The elevator door shut behind them with a hiss that sounded too alive. Amelia didn't speak. Neither did Alexis. The silence between them was no longer comfortable—it was coiled, like the spiral painted on the mirror in Room 303.
They had walked through fog to get here. Not real fog, but something thicker—memory? A presence? The city felt quieter tonight. As if waiting.
"Do you feel it?" Alexis asked at last, her voice almost swallowed by the corridor's damp walls.
Amelia nodded. "Like we're being watched by something that used to be human. Or wanted to be."
The hotel they stood in had no record in public archives. No nameplate. Its windows reflected nothing. Yet Room 303 had been here, waiting for them.

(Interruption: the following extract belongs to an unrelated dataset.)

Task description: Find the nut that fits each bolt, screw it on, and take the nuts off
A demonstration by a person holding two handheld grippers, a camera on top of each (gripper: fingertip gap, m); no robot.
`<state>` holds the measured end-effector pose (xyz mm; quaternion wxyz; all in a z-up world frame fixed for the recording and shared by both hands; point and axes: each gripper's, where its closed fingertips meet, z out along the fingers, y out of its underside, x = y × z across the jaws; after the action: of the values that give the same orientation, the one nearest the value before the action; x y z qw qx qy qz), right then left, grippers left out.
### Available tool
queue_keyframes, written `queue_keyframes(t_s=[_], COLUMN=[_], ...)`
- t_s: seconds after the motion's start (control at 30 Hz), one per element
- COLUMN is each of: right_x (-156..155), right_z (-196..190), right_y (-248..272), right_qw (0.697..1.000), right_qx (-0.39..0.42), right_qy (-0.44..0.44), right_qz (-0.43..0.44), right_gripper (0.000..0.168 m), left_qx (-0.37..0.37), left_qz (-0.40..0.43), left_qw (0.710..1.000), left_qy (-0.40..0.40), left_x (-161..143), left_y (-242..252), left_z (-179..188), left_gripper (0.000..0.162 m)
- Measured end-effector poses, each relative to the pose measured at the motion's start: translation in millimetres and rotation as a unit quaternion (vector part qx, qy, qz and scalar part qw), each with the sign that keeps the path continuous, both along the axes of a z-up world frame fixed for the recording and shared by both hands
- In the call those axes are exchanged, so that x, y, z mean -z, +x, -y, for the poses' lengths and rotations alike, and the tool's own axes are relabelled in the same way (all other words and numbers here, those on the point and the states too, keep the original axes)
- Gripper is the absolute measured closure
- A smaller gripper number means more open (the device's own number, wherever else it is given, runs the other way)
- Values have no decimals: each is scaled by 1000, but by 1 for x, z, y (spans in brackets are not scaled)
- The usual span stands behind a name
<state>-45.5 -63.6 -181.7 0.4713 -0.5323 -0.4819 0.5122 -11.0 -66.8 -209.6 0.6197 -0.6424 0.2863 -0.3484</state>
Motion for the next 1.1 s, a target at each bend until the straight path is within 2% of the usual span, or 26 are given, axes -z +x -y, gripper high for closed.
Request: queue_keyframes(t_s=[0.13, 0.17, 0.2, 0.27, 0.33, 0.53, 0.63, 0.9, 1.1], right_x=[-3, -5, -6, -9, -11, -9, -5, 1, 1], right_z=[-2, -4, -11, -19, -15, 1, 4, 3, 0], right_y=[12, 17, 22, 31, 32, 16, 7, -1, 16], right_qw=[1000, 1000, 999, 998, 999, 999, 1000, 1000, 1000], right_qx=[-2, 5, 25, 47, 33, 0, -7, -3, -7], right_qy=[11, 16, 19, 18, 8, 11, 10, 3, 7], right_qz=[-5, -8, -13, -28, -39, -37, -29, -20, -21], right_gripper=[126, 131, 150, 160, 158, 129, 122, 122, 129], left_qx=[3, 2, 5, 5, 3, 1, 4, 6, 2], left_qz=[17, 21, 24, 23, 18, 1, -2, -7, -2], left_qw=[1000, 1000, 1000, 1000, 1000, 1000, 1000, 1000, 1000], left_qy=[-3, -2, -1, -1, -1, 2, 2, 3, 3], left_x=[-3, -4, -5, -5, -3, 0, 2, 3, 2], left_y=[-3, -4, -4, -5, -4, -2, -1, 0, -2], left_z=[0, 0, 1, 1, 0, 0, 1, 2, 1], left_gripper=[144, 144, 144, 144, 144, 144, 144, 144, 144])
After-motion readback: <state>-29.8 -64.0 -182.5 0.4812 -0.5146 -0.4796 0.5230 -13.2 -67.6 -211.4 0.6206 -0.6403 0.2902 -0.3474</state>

They opened the door again.
This time, it was a forest.
Branches grew through the carpet. A sapling pulsed from the sink. Roots broke through the ceiling tiles and twisted like veins. The spiral was gone—but its echo remained in the air, the scent of damp leaves and blood.
And then the whispers began.
Not in words. In seasons. In decay. In bloom.
Amelia took a step forward—and the room changed. She stood in her childhood bedroom. But Alexis still saw the forest. They were occupying the same space, but different realities.
"Alexis," Amelia said, but her voice came out as birdsong.
Alexis turned sharply. "That's not funny."
"I didn't—" But the birds were chirping louder now. Forming words. A memory. A warning.
> Some seeds remember. Some seeds become.
Alexis raised her phone to take a picture. The screen cracked instantly.
Amelia touched a tree branch. It pulsed like a heartbeat.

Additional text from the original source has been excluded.